### [Information shown]
·····
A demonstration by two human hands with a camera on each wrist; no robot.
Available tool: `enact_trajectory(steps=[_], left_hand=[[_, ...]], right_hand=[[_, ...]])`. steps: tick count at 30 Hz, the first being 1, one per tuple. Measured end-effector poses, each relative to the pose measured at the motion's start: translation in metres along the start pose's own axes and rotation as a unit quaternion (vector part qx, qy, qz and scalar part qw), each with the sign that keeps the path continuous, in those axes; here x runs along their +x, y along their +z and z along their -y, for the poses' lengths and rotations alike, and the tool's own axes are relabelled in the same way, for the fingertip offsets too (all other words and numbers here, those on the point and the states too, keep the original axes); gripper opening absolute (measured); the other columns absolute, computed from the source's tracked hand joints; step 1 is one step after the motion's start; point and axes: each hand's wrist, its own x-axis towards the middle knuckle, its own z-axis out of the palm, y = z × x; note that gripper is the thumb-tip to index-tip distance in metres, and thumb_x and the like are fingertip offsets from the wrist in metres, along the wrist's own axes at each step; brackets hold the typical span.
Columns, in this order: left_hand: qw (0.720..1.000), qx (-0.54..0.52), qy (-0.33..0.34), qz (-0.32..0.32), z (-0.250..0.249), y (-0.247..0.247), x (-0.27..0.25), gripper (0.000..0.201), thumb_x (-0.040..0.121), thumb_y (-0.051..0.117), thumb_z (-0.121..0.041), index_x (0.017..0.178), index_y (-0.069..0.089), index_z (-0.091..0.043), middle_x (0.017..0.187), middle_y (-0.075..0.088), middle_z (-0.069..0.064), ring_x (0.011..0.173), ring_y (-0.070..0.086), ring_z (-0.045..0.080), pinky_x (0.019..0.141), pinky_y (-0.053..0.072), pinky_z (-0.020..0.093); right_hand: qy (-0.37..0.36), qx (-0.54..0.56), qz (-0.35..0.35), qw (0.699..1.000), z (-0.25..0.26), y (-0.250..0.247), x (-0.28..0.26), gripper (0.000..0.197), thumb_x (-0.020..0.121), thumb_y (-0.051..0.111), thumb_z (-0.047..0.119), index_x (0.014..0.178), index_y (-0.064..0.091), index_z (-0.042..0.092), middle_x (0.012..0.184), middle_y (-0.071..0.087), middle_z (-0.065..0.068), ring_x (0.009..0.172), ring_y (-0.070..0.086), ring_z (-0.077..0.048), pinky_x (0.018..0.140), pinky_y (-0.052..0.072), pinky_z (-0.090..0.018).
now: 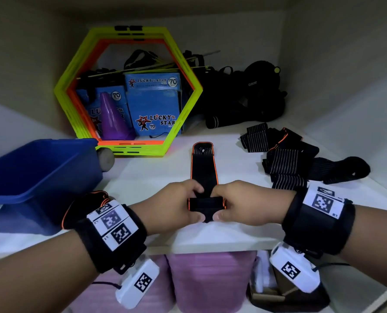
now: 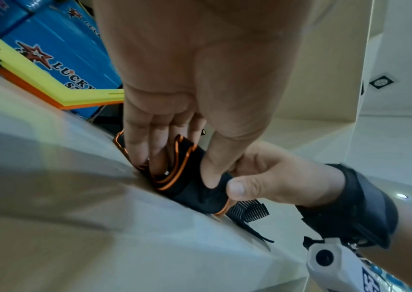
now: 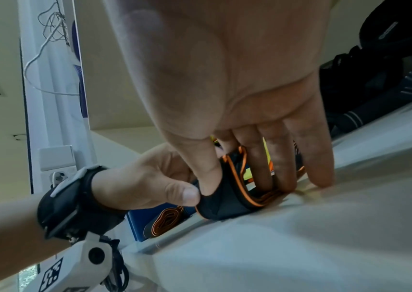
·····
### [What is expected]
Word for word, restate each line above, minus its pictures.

### [Result]
A demonstration by two human hands with a camera on each wrist; no robot.
Available tool: `enact_trajectory(steps=[_], left_hand=[[_, ...]], right_hand=[[_, ...]])`. steps: tick count at 30 Hz, the first being 1, one per tuple. Measured end-effector poses, each relative to the pose measured at the motion's start: translation in metres along the start pose's own axes and rotation as a unit quaternion (vector part qx, qy, qz and scalar part qw), each with the sign that keeps the path continuous, in those axes; here x runs along their +x, y along their +z and z along their -y, for the poses' lengths and rotations alike, and the tool's own axes are relabelled in the same way, for the fingertip offsets too (all other words and numbers here, those on the point and the states too, keep the original axes); gripper opening absolute (measured); the other columns absolute, computed from the source's tracked hand joints; step 1 is one step after the motion's start; point and axes: each hand's wrist, its own x-axis towards the middle knuckle, its own z-axis out of the palm, y = z × x; note that gripper is the thumb-tip to index-tip distance in metres, and thumb_x and the like are fingertip offsets from the wrist in metres, along the wrist's own axes at each step; brackets hold the typical span.
Columns, in this order: left_hand: qw (0.720..1.000), qx (-0.54..0.52), qy (-0.33..0.34), qz (-0.32..0.32), z (-0.250..0.249), y (-0.247..0.247), x (-0.27..0.25), gripper (0.000..0.201), thumb_x (-0.040..0.121), thumb_y (-0.051..0.117), thumb_z (-0.121..0.041), index_x (0.017..0.178), index_y (-0.069..0.089), index_z (-0.091..0.043), middle_x (0.017..0.187), middle_y (-0.075..0.088), middle_z (-0.069..0.064), ring_x (0.011..0.173), ring_y (-0.070..0.086), ring_z (-0.045..0.080), pinky_x (0.019..0.141), pinky_y (-0.053..0.072), pinky_z (-0.020..0.093); right_hand: qy (-0.37..0.36), qx (-0.54..0.56), qz (-0.35..0.35), qw (0.699..1.000), z (-0.25..0.26), y (-0.250..0.247), x (-0.28..0.26), gripper (0.000..0.197), thumb_x (-0.020..0.121), thumb_y (-0.051..0.111), thumb_z (-0.047..0.119), index_x (0.014..0.178), index_y (-0.064..0.091), index_z (-0.042..0.092), middle_x (0.012..0.184), middle_y (-0.071..0.087), middle_z (-0.065..0.068), ring_x (0.009..0.172), ring_y (-0.070..0.086), ring_z (-0.077..0.048), pinky_x (0.018..0.140), pinky_y (-0.052..0.072), pinky_z (-0.090..0.018).
now: 
now: 
now: 

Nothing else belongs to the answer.